Bug #3143
closedObsync object verification takes too long
0%
Description
In Summary:
obsync verification for each objects takes about 3 seconds - with a large amount of objects per bucket this adds a huge amount of time for verification.
obsync is theoretically parallelizable and potential speed gains could be massive.
DHO is happy to collab on/test improvements as they come along.
The following is what came in from DHO:
I observed obsync taking 3 seconds per object to verify equality - for a bucket with 700000 objects, as a customer is already trying to migrate, just verification would take on the order of 3 weeks if it had to be rerun, and as it is, just verifying (not even copying) 7000 objects is taking the better part of 10 hours.

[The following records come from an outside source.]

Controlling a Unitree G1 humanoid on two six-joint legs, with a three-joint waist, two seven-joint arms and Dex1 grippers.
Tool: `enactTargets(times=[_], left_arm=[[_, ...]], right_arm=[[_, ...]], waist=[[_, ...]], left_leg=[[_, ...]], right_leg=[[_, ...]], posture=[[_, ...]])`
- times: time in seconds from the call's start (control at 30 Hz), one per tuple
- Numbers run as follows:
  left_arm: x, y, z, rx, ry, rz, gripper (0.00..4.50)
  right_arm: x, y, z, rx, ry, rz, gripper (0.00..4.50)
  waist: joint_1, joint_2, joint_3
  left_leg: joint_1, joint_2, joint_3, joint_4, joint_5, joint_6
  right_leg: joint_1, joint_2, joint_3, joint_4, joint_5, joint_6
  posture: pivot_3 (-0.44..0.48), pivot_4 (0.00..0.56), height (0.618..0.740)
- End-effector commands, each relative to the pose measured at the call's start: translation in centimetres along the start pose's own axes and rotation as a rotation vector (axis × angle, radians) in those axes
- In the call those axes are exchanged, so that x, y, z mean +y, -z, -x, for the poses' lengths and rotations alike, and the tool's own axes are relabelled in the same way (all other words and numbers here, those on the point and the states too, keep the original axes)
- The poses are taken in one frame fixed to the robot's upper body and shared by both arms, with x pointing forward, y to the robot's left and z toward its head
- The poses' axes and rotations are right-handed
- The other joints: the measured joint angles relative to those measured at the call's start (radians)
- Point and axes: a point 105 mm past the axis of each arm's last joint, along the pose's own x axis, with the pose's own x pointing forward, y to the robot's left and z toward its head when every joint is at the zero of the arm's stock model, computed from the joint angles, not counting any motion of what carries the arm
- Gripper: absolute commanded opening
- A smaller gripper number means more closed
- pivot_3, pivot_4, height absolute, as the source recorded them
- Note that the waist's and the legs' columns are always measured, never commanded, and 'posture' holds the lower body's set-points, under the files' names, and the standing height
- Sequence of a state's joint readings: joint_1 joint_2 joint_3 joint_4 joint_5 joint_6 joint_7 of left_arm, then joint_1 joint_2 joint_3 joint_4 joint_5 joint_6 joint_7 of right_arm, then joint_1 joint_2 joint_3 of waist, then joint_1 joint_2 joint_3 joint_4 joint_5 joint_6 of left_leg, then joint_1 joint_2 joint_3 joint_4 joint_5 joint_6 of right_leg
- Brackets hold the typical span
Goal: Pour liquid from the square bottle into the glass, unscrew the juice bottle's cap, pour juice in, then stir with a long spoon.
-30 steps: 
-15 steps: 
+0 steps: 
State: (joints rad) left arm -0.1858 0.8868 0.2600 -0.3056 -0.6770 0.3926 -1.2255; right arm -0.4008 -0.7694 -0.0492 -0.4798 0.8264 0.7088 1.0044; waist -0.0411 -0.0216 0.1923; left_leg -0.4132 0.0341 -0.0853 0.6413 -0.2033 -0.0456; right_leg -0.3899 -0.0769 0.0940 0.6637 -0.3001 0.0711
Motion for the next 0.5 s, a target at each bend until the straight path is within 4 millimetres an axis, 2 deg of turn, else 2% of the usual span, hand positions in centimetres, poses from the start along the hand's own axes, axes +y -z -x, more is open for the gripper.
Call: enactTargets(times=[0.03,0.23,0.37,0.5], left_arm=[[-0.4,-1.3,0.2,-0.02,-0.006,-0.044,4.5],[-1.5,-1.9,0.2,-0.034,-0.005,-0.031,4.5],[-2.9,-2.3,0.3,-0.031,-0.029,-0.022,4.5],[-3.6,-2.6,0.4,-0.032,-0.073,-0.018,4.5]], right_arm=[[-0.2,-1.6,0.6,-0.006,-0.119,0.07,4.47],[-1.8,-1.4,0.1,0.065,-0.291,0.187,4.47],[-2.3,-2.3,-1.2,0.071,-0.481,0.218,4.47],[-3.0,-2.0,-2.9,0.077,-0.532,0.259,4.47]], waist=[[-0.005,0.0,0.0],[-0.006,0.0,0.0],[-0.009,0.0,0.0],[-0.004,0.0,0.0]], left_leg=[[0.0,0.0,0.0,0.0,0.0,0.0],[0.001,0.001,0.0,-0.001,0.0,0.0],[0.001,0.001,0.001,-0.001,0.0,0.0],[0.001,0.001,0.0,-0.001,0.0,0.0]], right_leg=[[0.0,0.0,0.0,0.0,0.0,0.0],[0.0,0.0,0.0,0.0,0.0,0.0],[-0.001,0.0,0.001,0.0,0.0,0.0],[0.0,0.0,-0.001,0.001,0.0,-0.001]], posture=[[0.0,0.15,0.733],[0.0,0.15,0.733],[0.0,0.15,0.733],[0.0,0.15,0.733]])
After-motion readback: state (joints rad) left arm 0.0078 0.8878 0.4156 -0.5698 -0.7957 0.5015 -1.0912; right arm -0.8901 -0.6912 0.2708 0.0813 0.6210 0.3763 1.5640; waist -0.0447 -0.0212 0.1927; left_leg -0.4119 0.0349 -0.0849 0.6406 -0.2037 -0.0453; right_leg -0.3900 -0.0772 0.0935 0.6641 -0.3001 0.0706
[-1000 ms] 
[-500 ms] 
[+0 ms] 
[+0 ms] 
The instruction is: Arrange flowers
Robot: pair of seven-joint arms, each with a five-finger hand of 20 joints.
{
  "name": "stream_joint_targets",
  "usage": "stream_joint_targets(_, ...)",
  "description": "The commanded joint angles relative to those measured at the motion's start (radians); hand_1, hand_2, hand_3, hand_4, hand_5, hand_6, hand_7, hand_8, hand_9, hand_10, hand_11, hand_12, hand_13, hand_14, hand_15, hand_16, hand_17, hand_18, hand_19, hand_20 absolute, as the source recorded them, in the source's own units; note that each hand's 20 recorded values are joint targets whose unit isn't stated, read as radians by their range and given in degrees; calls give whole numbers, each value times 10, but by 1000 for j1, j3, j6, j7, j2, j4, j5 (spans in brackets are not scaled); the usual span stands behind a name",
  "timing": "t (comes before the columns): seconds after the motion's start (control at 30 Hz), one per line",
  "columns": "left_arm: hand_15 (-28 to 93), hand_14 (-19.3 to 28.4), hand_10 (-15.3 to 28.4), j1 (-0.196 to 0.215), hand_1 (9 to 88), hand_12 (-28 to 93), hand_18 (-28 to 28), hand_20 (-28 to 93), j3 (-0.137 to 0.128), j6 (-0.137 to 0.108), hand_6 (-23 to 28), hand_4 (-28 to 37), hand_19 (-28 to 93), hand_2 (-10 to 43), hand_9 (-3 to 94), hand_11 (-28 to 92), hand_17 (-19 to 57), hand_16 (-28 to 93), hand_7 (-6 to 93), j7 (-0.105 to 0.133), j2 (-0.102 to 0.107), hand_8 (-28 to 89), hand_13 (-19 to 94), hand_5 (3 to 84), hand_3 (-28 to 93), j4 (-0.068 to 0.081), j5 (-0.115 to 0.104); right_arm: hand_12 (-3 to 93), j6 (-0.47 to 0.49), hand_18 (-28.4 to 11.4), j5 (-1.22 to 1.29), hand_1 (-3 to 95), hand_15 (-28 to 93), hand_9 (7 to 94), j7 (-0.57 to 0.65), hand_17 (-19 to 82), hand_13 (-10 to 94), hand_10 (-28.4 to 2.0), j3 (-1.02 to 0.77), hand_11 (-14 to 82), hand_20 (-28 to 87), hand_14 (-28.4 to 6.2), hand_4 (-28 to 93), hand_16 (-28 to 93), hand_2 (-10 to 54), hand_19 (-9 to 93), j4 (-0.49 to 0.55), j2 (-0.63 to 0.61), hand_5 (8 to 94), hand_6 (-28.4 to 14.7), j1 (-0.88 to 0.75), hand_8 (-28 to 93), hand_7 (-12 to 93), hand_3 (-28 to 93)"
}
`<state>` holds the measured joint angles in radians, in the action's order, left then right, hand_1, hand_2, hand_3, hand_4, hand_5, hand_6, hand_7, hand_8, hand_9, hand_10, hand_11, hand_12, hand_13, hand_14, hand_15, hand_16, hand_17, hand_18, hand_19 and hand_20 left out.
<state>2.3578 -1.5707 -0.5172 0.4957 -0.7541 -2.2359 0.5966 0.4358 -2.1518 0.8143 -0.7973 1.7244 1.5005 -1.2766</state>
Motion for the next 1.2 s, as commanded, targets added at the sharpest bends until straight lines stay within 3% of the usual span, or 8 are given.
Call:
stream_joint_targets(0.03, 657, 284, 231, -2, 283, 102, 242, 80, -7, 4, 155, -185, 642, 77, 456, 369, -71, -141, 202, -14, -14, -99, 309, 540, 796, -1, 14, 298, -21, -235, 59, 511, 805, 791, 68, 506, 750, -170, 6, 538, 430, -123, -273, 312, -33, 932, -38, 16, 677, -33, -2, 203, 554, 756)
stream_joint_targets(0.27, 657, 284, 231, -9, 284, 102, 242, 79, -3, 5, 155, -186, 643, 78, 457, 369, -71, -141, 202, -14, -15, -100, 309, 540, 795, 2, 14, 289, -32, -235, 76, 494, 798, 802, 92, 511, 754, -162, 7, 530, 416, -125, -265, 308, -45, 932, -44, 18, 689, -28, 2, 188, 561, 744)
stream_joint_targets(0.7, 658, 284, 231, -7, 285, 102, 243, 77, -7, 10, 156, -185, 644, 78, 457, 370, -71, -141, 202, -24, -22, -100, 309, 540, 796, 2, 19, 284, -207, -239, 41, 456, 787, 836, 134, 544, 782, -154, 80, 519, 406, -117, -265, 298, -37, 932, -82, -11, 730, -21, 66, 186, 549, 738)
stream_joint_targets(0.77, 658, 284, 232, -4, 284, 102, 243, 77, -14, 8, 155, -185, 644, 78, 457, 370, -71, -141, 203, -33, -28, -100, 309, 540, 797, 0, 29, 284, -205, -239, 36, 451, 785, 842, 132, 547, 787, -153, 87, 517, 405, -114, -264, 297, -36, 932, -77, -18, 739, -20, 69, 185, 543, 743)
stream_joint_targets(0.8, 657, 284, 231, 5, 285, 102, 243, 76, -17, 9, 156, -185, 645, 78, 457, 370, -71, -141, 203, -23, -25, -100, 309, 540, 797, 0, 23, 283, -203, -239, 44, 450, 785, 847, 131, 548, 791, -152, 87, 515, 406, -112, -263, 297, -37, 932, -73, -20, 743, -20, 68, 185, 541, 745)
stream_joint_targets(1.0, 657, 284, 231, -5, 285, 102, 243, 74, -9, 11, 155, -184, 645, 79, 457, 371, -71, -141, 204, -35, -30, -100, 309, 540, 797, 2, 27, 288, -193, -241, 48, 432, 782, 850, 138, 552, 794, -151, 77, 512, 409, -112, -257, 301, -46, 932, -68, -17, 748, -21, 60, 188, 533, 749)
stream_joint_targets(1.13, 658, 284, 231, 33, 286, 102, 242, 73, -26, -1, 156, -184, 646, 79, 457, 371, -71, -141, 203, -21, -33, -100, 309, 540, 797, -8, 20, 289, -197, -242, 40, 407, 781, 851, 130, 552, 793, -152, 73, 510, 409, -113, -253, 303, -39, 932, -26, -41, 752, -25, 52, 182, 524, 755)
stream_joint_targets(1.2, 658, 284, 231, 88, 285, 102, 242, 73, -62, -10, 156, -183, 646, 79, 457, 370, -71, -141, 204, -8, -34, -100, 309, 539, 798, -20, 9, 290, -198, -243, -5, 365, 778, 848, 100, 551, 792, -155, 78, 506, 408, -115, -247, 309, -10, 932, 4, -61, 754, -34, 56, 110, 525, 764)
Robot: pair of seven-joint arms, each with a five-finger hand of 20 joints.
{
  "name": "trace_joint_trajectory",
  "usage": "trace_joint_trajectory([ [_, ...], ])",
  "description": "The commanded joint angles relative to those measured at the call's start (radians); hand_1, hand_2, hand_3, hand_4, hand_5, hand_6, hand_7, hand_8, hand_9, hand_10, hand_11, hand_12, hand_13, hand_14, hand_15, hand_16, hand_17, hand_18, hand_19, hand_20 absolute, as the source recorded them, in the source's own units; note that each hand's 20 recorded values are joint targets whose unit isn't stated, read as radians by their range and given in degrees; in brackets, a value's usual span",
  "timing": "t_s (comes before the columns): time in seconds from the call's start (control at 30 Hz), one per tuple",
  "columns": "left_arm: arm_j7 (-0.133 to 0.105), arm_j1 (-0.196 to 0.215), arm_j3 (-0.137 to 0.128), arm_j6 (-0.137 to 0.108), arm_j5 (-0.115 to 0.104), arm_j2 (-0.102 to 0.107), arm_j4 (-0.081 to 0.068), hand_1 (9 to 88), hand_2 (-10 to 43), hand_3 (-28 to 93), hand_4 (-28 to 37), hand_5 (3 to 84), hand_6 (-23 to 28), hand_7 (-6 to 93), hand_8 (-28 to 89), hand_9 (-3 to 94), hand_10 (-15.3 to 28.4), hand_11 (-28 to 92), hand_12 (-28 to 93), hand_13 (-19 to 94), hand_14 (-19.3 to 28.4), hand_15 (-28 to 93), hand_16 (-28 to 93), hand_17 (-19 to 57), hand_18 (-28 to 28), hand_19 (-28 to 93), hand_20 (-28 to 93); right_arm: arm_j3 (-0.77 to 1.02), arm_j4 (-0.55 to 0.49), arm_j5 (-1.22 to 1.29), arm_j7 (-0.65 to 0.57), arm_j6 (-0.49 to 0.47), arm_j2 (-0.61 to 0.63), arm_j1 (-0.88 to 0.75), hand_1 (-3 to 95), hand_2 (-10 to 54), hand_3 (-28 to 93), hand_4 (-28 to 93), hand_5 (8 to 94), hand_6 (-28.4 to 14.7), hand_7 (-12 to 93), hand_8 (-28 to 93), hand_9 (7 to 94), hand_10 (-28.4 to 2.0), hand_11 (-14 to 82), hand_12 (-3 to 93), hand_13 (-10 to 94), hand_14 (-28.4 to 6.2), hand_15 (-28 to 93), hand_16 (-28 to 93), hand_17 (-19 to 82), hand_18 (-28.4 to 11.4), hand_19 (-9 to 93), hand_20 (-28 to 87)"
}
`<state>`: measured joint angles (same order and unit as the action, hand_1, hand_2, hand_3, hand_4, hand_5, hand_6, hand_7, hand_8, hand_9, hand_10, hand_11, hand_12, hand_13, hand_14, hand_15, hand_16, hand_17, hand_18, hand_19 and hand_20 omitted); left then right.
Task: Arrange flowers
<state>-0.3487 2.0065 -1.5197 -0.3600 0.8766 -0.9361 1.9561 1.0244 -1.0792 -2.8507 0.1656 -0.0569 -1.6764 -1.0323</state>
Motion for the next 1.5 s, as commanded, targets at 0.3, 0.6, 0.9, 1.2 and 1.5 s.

As to potential improvements, a simple patch might be to allow a marker to allow skipping of known synced data.
Also, all of the information required to establish equality could be obtained from the GET Bucket requests on each end, as opposed to a HEAD request to each service for every object, so it would be possible to greatly speed up equality verification by simply enumerating objects on both services and discarding those that are present and equal in both.
Further, obsync is theoretically very parallelizable, so massive speed gains could be found there.
In the current state, however, my more recent testing suggests it is not ready for primetime as a migration tool under the loads we are already observing. (I'm fairly certain one customer is trying to migrate a backup on S3 of a linux filesystem). I would be happy to collaborate on or help test improvements as they come.